Copy the listing exactly, please, and keep every picture out of it.

↓↓↓

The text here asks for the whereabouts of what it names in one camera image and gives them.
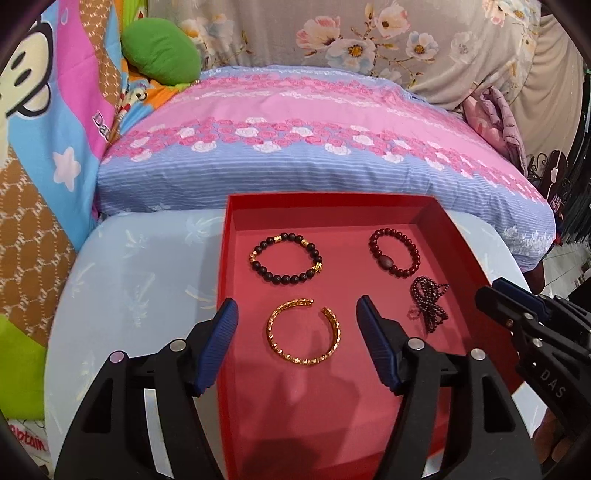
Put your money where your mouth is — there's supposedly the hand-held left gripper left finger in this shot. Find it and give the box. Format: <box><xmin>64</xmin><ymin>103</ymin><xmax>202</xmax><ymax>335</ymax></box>
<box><xmin>54</xmin><ymin>298</ymin><xmax>239</xmax><ymax>480</ymax></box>

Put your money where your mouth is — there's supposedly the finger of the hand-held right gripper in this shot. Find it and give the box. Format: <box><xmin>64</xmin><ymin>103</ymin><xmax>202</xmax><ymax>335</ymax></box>
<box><xmin>475</xmin><ymin>277</ymin><xmax>555</xmax><ymax>329</ymax></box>

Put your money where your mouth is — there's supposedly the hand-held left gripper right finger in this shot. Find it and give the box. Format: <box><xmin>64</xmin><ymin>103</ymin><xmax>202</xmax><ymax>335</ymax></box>
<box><xmin>356</xmin><ymin>295</ymin><xmax>542</xmax><ymax>480</ymax></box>

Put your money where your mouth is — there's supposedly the red cardboard box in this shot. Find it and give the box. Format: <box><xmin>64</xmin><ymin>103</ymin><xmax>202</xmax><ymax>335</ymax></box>
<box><xmin>216</xmin><ymin>194</ymin><xmax>508</xmax><ymax>480</ymax></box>

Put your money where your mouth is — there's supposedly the small garnet bead strand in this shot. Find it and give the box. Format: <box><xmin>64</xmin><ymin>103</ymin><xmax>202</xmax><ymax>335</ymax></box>
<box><xmin>407</xmin><ymin>275</ymin><xmax>450</xmax><ymax>333</ymax></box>

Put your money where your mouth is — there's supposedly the gold bangle bracelet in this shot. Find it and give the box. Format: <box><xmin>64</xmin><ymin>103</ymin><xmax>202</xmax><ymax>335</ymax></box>
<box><xmin>266</xmin><ymin>299</ymin><xmax>343</xmax><ymax>367</ymax></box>

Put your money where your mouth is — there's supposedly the dark red bead bracelet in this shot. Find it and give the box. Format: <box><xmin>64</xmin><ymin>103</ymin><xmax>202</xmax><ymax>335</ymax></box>
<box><xmin>368</xmin><ymin>227</ymin><xmax>420</xmax><ymax>279</ymax></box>

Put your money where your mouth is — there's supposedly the black and gold bead bracelet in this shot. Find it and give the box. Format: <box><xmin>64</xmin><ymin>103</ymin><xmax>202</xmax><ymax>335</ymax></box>
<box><xmin>249</xmin><ymin>234</ymin><xmax>327</xmax><ymax>285</ymax></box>

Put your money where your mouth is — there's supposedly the pink folded cloth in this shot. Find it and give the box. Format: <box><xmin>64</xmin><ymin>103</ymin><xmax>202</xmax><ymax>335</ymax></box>
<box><xmin>463</xmin><ymin>86</ymin><xmax>529</xmax><ymax>178</ymax></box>

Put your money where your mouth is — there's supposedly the pink and blue floral pillow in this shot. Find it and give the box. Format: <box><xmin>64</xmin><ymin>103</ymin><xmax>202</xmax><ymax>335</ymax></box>
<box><xmin>95</xmin><ymin>65</ymin><xmax>557</xmax><ymax>273</ymax></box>

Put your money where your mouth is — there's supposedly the cartoon monkey printed blanket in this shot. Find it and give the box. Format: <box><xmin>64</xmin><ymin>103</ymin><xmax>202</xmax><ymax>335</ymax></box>
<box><xmin>0</xmin><ymin>0</ymin><xmax>204</xmax><ymax>425</ymax></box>

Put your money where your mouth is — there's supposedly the grey floral bedsheet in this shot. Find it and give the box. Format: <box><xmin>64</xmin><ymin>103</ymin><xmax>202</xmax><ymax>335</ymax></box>
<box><xmin>148</xmin><ymin>0</ymin><xmax>583</xmax><ymax>160</ymax></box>

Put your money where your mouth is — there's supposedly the green plush cushion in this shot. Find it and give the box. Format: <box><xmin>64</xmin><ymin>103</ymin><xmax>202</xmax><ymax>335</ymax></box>
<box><xmin>121</xmin><ymin>18</ymin><xmax>203</xmax><ymax>88</ymax></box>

↑↑↑

__ANSWER SECTION__.
The text here asks for the whereabouts of what it names in one camera image and gives them.
Put your money where your mouth is — there's supposedly the hand-held left gripper left finger in this shot. Find it and give the box. Format: <box><xmin>64</xmin><ymin>103</ymin><xmax>202</xmax><ymax>335</ymax></box>
<box><xmin>54</xmin><ymin>298</ymin><xmax>239</xmax><ymax>480</ymax></box>

Put your money where your mouth is — there's supposedly the finger of the hand-held right gripper in this shot. Find it and give the box. Format: <box><xmin>64</xmin><ymin>103</ymin><xmax>202</xmax><ymax>335</ymax></box>
<box><xmin>475</xmin><ymin>277</ymin><xmax>555</xmax><ymax>329</ymax></box>

Put your money where your mouth is — there's supposedly the hand-held left gripper right finger in this shot. Find it and give the box. Format: <box><xmin>64</xmin><ymin>103</ymin><xmax>202</xmax><ymax>335</ymax></box>
<box><xmin>356</xmin><ymin>295</ymin><xmax>542</xmax><ymax>480</ymax></box>

Put your money where your mouth is — there's supposedly the red cardboard box in this shot. Find it and give the box. Format: <box><xmin>64</xmin><ymin>103</ymin><xmax>202</xmax><ymax>335</ymax></box>
<box><xmin>216</xmin><ymin>194</ymin><xmax>508</xmax><ymax>480</ymax></box>

Put your money where your mouth is — there's supposedly the small garnet bead strand in this shot. Find it and give the box. Format: <box><xmin>64</xmin><ymin>103</ymin><xmax>202</xmax><ymax>335</ymax></box>
<box><xmin>407</xmin><ymin>275</ymin><xmax>450</xmax><ymax>333</ymax></box>

Put your money where your mouth is — there's supposedly the gold bangle bracelet in this shot. Find it and give the box. Format: <box><xmin>64</xmin><ymin>103</ymin><xmax>202</xmax><ymax>335</ymax></box>
<box><xmin>266</xmin><ymin>299</ymin><xmax>343</xmax><ymax>367</ymax></box>

Put your money where your mouth is — there's supposedly the dark red bead bracelet in this shot. Find it and give the box. Format: <box><xmin>64</xmin><ymin>103</ymin><xmax>202</xmax><ymax>335</ymax></box>
<box><xmin>368</xmin><ymin>227</ymin><xmax>420</xmax><ymax>279</ymax></box>

Put your money where your mouth is — there's supposedly the black and gold bead bracelet in this shot. Find it and give the box. Format: <box><xmin>64</xmin><ymin>103</ymin><xmax>202</xmax><ymax>335</ymax></box>
<box><xmin>249</xmin><ymin>234</ymin><xmax>327</xmax><ymax>285</ymax></box>

Put your money where your mouth is — there's supposedly the pink folded cloth in this shot. Find it and give the box. Format: <box><xmin>64</xmin><ymin>103</ymin><xmax>202</xmax><ymax>335</ymax></box>
<box><xmin>463</xmin><ymin>86</ymin><xmax>529</xmax><ymax>178</ymax></box>

Put your money where your mouth is — there's supposedly the pink and blue floral pillow in this shot. Find it and give the box. Format: <box><xmin>64</xmin><ymin>103</ymin><xmax>202</xmax><ymax>335</ymax></box>
<box><xmin>95</xmin><ymin>65</ymin><xmax>557</xmax><ymax>273</ymax></box>

Put your money where your mouth is — there's supposedly the cartoon monkey printed blanket in this shot. Find it and give the box. Format: <box><xmin>64</xmin><ymin>103</ymin><xmax>202</xmax><ymax>335</ymax></box>
<box><xmin>0</xmin><ymin>0</ymin><xmax>204</xmax><ymax>425</ymax></box>

Put your money where your mouth is — there's supposedly the grey floral bedsheet in this shot. Find it and give the box. Format: <box><xmin>64</xmin><ymin>103</ymin><xmax>202</xmax><ymax>335</ymax></box>
<box><xmin>148</xmin><ymin>0</ymin><xmax>583</xmax><ymax>160</ymax></box>

Put your money where your mouth is — there's supposedly the green plush cushion in this shot. Find it and give the box. Format: <box><xmin>64</xmin><ymin>103</ymin><xmax>202</xmax><ymax>335</ymax></box>
<box><xmin>121</xmin><ymin>18</ymin><xmax>203</xmax><ymax>88</ymax></box>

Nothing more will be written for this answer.